BEGIN THE RECORDS

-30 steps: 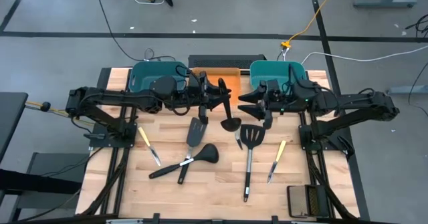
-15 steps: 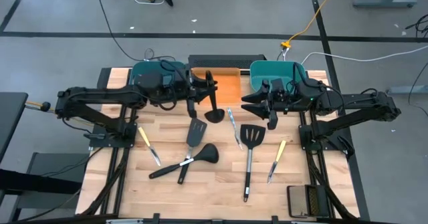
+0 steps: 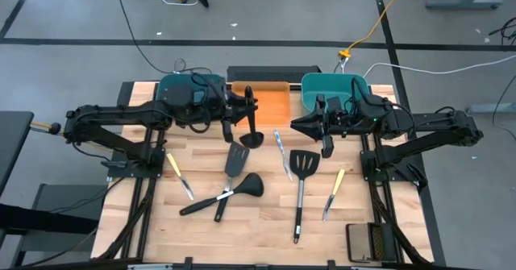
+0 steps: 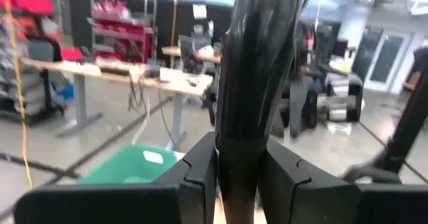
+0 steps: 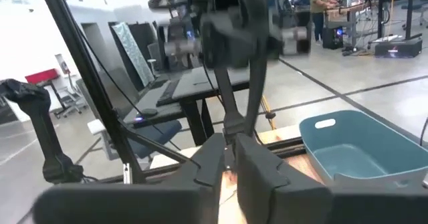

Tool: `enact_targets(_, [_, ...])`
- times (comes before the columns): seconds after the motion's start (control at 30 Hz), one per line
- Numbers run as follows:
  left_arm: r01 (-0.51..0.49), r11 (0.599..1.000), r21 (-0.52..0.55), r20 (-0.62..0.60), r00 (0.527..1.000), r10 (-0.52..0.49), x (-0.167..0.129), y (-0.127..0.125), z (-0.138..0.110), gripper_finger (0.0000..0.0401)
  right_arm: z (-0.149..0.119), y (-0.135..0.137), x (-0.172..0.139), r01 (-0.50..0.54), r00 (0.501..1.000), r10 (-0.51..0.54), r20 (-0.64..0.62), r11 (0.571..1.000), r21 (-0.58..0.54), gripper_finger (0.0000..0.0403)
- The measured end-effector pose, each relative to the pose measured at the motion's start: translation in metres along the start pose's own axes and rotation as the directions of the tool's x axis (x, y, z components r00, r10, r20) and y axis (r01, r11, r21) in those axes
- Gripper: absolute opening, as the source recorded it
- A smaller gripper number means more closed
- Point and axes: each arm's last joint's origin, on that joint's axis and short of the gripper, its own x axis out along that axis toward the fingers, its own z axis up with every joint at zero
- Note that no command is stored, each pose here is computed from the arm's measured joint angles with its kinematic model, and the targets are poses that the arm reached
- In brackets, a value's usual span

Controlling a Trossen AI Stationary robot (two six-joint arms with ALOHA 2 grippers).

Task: Pick & Place Kitchen Items
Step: Put the black ladle into the blue bin

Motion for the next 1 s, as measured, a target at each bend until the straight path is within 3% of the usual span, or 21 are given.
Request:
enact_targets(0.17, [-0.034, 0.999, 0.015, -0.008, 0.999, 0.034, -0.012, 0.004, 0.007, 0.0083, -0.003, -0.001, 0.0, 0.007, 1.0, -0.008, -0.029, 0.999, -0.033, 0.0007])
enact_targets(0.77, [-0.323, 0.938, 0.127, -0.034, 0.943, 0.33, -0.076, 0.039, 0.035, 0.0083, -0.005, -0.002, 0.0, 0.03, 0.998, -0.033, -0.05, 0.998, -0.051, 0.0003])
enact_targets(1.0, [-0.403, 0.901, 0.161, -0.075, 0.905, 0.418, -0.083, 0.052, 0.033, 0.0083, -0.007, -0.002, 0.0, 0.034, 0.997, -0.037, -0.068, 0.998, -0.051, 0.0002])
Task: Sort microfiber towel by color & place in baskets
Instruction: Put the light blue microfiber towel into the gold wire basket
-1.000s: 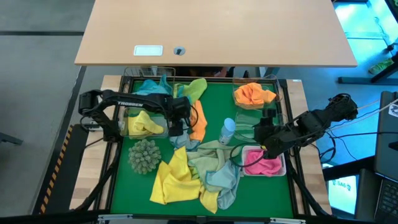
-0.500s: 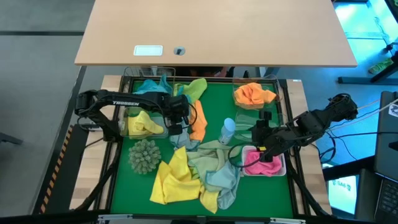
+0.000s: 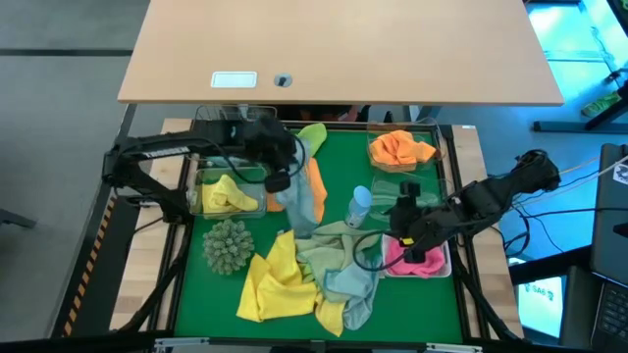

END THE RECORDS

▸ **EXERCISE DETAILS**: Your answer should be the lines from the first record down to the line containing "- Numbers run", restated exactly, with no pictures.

▸ **WORKED SOLUTION**:
-30 steps: 
-15 steps: 
+0 steps: 
+0 steps: 
+0 steps: 

Tool: `enact_targets(_, [_, ...])`
- times (comes before the columns): seconds after the motion's start (control at 30 Hz), one per line
- Numbers run as follows:

This completes the output.